In the records below, find every line with the word "silver" and copy it.

================================

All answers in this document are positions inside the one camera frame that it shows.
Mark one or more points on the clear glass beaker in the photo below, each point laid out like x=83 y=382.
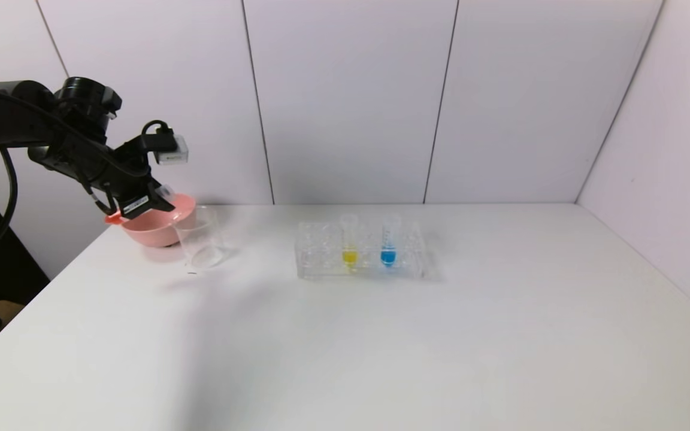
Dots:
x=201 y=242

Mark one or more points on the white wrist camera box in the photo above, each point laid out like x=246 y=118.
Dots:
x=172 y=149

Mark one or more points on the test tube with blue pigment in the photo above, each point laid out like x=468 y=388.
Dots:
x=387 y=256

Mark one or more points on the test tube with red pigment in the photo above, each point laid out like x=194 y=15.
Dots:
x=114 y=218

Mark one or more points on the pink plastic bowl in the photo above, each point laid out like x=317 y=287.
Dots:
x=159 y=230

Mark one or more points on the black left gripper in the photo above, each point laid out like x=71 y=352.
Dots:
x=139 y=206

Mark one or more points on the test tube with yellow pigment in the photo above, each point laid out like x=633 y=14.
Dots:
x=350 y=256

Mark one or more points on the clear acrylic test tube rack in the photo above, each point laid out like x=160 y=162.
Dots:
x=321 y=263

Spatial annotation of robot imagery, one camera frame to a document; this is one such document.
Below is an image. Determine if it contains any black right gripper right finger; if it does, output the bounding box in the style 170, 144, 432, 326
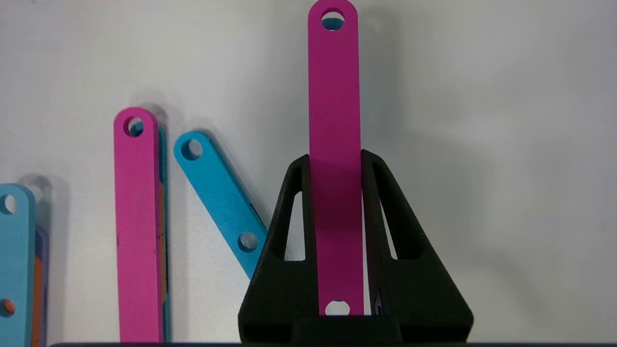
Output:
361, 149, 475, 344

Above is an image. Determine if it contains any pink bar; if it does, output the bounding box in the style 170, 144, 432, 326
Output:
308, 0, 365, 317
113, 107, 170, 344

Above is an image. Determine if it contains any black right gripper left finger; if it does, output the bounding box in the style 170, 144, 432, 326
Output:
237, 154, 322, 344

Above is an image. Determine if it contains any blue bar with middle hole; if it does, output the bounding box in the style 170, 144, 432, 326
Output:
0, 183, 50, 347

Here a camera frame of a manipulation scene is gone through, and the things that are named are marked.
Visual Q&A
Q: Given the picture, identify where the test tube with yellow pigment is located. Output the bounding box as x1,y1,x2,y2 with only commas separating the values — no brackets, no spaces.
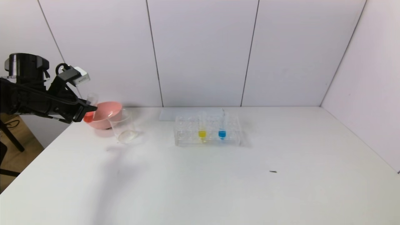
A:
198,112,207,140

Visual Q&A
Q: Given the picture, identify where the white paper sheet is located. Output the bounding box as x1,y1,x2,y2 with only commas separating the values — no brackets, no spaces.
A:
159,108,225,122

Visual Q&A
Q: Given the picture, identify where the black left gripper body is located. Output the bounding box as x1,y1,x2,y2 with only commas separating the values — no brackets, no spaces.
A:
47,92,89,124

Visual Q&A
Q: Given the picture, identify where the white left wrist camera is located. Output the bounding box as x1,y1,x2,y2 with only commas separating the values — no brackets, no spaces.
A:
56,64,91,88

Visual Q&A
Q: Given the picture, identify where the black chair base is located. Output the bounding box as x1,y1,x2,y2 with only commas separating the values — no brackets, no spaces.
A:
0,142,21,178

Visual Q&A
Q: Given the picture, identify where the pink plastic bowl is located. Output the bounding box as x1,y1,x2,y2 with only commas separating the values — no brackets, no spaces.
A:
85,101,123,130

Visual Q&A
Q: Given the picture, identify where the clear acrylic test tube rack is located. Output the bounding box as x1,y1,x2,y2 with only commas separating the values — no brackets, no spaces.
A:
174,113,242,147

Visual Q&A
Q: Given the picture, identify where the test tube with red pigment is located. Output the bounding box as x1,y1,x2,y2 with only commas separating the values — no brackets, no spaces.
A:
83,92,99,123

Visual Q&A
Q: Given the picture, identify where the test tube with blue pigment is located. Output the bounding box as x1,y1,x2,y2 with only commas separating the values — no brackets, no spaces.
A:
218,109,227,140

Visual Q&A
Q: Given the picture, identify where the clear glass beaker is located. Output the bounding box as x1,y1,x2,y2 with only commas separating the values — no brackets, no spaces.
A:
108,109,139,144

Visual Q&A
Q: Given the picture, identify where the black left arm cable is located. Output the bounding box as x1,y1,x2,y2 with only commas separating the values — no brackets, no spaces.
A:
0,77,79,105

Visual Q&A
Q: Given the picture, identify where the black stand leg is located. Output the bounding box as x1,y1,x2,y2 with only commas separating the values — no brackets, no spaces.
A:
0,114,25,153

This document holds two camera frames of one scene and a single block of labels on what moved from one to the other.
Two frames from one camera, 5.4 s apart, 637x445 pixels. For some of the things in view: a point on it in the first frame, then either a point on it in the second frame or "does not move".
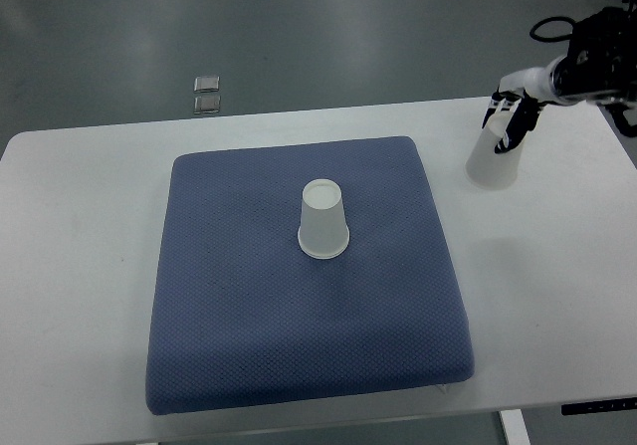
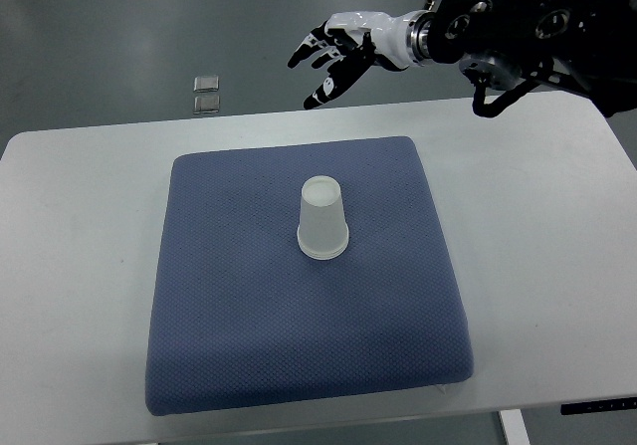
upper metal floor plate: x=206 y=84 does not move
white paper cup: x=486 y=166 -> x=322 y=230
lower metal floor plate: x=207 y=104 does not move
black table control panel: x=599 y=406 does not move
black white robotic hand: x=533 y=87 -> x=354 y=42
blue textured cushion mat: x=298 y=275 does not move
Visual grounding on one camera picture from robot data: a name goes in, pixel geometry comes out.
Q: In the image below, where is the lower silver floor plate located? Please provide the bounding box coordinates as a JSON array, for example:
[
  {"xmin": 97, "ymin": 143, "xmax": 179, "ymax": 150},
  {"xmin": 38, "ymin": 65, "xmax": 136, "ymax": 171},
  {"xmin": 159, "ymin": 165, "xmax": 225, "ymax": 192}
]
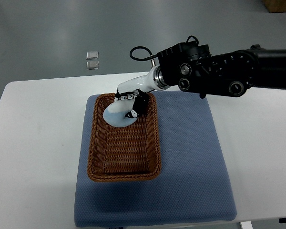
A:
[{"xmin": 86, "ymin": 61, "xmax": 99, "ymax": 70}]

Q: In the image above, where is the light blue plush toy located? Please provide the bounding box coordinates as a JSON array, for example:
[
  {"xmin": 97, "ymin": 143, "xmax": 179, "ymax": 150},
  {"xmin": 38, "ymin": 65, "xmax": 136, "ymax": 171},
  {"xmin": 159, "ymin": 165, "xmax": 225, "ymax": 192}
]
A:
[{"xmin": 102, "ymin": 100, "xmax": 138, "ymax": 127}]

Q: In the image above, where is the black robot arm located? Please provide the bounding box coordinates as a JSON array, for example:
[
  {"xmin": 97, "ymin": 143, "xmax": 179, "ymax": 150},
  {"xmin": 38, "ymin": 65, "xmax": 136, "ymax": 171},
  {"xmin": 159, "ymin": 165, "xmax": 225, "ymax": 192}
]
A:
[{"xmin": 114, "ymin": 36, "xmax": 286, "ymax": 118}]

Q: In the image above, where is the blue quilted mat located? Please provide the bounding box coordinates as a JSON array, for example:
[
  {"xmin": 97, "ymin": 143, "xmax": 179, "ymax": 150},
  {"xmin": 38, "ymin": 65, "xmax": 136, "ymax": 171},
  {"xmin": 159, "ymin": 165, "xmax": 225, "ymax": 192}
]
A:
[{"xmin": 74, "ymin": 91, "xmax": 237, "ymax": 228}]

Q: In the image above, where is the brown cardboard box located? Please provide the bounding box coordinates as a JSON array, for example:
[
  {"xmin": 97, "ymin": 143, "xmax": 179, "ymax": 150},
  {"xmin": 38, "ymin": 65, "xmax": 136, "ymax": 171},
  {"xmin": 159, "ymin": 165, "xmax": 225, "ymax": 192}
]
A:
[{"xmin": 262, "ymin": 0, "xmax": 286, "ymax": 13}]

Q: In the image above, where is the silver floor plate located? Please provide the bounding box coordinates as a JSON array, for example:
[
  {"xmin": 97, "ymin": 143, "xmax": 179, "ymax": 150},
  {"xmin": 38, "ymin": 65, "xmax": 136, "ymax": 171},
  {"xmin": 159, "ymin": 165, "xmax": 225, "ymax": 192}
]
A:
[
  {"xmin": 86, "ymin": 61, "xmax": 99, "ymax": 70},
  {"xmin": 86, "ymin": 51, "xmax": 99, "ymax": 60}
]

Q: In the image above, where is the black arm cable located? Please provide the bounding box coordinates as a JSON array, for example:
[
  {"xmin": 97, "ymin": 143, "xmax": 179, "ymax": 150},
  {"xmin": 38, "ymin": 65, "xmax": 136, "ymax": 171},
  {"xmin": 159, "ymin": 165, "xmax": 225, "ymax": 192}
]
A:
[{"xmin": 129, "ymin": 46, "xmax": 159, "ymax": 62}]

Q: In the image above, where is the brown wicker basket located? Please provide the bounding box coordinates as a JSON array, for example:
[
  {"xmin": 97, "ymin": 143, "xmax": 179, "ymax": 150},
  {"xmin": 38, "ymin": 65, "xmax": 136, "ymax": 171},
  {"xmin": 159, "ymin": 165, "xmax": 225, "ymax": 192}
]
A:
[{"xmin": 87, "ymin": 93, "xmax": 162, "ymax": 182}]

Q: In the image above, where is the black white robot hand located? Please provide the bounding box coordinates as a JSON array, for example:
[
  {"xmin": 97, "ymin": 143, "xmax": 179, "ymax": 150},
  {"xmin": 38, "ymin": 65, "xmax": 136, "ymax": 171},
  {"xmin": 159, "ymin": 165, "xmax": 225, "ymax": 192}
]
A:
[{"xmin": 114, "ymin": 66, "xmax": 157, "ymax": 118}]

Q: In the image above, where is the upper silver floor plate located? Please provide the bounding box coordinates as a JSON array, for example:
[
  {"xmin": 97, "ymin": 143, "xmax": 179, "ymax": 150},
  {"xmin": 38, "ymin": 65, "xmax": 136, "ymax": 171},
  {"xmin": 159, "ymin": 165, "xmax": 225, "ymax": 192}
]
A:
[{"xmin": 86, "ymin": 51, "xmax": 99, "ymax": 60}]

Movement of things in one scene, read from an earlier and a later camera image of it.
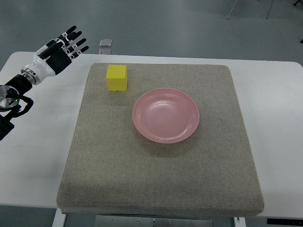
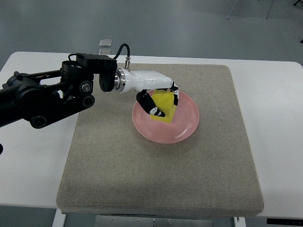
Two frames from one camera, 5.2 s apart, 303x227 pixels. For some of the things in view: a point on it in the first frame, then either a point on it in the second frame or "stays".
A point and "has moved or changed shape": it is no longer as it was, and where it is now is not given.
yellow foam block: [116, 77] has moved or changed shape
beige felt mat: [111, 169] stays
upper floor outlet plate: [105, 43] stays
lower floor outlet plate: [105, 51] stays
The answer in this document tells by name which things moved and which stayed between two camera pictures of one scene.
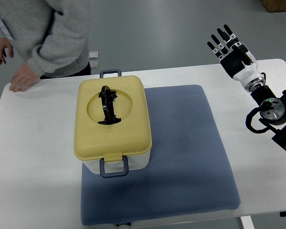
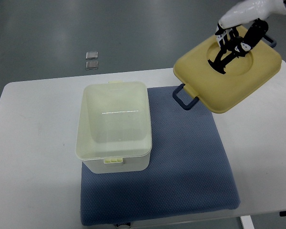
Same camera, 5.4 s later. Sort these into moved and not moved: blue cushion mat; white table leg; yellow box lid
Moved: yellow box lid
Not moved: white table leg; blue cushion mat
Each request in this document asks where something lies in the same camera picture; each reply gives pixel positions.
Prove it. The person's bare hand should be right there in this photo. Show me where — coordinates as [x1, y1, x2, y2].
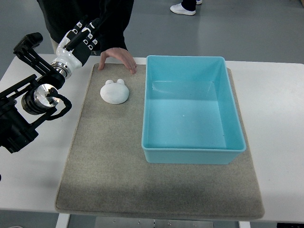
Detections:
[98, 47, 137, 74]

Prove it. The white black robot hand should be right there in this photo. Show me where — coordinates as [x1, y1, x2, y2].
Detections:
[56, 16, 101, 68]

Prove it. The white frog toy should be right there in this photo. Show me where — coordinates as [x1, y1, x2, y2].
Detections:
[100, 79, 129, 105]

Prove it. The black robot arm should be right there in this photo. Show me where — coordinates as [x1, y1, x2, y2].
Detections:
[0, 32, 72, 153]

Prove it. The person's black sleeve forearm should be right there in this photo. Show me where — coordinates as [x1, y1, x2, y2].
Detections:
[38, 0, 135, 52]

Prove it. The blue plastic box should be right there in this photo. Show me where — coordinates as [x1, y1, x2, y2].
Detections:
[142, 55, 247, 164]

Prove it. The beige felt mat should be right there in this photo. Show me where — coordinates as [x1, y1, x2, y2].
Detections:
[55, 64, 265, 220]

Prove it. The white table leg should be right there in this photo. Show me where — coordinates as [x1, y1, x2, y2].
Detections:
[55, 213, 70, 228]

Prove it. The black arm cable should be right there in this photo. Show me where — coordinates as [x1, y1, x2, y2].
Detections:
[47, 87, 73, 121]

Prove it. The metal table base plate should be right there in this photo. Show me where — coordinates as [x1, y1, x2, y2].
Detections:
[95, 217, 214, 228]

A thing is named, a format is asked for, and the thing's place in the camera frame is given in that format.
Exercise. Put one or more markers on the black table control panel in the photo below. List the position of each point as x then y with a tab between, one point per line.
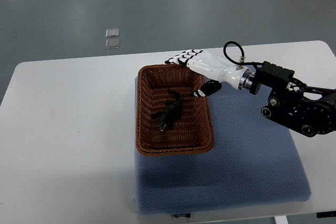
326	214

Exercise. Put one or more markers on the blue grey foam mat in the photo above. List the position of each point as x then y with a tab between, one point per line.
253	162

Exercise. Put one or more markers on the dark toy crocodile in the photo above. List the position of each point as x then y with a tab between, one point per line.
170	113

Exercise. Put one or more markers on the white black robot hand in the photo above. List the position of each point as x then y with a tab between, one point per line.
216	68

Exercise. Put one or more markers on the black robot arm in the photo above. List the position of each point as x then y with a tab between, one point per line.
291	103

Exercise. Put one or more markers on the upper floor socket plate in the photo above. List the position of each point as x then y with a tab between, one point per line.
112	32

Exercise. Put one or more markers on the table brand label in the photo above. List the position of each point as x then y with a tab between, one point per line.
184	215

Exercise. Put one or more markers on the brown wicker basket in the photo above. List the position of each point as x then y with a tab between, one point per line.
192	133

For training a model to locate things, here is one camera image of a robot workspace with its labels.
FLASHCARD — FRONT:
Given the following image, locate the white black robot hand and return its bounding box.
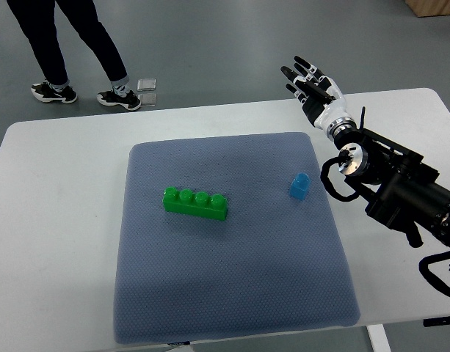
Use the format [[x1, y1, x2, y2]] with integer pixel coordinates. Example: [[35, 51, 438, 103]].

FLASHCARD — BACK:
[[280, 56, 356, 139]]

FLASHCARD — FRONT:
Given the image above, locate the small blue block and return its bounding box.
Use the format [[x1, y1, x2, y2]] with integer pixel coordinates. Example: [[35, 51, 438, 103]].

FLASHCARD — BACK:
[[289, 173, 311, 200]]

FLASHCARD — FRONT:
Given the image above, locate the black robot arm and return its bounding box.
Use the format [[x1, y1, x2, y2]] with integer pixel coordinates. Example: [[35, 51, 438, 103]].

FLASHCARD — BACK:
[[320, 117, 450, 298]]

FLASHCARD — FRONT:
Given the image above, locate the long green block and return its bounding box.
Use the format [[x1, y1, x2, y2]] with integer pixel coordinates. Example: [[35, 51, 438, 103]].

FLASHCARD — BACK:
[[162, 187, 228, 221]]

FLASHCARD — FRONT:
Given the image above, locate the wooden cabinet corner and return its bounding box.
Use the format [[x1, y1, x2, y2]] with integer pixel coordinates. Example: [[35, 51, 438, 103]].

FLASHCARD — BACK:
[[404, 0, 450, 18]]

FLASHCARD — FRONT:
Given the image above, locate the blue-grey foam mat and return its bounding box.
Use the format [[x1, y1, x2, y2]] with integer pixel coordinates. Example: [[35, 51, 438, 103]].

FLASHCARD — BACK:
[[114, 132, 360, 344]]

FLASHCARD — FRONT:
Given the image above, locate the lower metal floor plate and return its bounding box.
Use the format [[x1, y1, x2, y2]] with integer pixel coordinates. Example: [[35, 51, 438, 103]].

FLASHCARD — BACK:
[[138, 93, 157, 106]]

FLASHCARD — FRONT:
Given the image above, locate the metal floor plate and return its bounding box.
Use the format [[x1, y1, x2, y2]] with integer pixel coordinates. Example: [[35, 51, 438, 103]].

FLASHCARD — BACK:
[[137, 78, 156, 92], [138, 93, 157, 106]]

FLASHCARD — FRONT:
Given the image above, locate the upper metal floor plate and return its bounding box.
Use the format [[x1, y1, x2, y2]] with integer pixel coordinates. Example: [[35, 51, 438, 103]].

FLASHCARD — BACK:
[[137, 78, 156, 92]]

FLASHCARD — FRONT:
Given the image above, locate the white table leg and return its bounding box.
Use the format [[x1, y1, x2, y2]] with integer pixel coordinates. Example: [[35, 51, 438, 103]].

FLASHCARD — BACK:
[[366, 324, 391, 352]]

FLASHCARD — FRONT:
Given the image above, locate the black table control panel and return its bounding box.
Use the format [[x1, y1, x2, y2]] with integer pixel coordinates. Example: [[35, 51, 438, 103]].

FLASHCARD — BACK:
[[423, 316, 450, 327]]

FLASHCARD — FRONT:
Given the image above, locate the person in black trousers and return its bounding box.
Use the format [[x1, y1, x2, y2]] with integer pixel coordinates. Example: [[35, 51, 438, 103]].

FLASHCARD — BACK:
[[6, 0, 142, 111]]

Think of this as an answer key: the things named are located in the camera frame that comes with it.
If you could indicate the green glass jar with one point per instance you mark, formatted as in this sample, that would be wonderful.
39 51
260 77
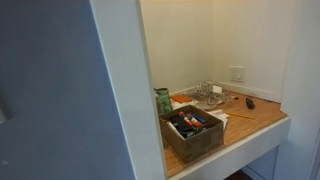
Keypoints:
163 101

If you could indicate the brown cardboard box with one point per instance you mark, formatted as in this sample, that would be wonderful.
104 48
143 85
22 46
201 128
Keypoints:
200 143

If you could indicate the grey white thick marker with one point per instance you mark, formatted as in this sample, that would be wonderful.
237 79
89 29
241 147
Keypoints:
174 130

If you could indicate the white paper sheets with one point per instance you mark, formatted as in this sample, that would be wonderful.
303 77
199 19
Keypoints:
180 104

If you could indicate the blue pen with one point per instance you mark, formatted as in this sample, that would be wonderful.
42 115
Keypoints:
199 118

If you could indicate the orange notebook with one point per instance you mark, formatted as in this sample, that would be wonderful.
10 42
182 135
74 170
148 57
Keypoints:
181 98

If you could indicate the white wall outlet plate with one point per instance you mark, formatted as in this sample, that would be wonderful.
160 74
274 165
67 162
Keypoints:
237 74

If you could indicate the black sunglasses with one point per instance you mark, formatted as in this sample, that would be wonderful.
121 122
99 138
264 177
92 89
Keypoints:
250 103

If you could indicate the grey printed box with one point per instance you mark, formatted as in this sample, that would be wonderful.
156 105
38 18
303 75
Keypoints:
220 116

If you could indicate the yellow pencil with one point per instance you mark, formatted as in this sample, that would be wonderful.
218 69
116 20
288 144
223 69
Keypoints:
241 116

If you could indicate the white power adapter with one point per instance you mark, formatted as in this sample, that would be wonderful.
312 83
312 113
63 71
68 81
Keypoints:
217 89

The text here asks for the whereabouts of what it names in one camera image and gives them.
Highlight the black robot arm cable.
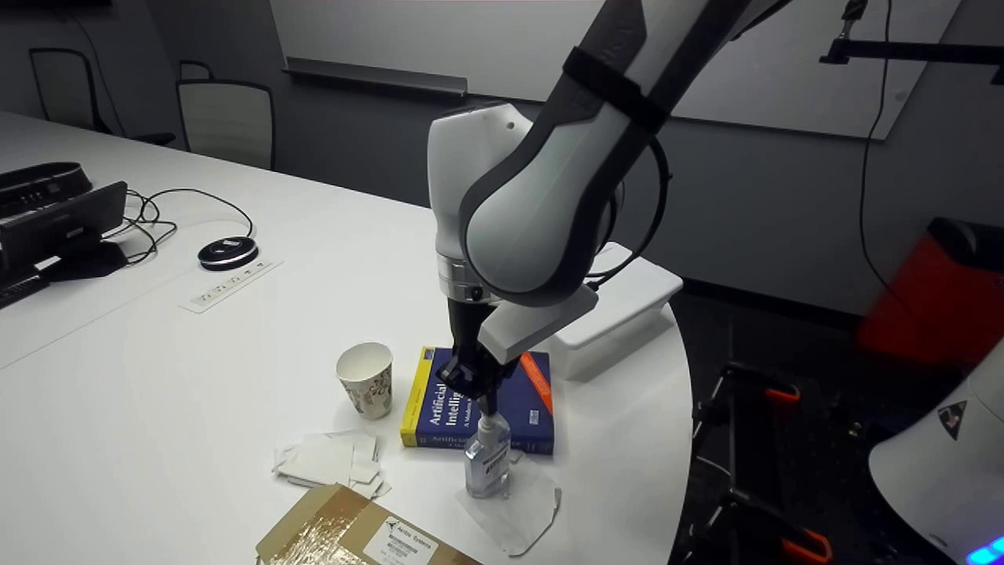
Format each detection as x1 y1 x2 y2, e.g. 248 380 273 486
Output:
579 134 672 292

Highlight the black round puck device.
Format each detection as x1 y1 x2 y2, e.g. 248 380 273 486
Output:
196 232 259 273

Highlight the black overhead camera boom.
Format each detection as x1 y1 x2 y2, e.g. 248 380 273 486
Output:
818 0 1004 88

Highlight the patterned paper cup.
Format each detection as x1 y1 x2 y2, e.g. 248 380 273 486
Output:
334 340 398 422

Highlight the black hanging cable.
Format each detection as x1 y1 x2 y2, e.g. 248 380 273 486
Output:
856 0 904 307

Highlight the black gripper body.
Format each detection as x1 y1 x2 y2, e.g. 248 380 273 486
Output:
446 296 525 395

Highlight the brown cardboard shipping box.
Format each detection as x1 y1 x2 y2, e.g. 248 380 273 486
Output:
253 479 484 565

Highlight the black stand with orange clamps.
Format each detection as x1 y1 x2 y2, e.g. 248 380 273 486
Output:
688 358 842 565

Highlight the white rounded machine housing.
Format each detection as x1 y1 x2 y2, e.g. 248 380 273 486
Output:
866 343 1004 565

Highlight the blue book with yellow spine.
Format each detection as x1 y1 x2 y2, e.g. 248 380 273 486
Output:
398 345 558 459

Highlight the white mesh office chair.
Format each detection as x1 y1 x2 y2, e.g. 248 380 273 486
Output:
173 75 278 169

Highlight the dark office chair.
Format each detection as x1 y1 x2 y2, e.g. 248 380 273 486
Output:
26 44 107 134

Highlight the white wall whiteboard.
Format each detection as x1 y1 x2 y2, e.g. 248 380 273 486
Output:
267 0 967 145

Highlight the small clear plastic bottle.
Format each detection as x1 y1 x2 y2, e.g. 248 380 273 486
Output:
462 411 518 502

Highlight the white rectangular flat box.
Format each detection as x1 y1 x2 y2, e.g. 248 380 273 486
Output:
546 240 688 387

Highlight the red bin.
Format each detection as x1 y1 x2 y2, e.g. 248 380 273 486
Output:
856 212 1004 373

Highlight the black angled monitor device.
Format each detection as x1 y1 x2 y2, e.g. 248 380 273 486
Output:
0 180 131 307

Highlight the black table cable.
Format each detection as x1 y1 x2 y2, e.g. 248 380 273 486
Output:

================================

> _Reply_:
Q: In the image below, where is the lower silver floor plate located? Please provide the bounding box coordinates as a JSON array, for example:
Q: In the image above, where is the silver floor plate located? Please provide the bounding box coordinates as a JSON array, for example:
Q: In the image above, where is the upper silver floor plate located? Please provide the bounding box coordinates as a JSON array, for example:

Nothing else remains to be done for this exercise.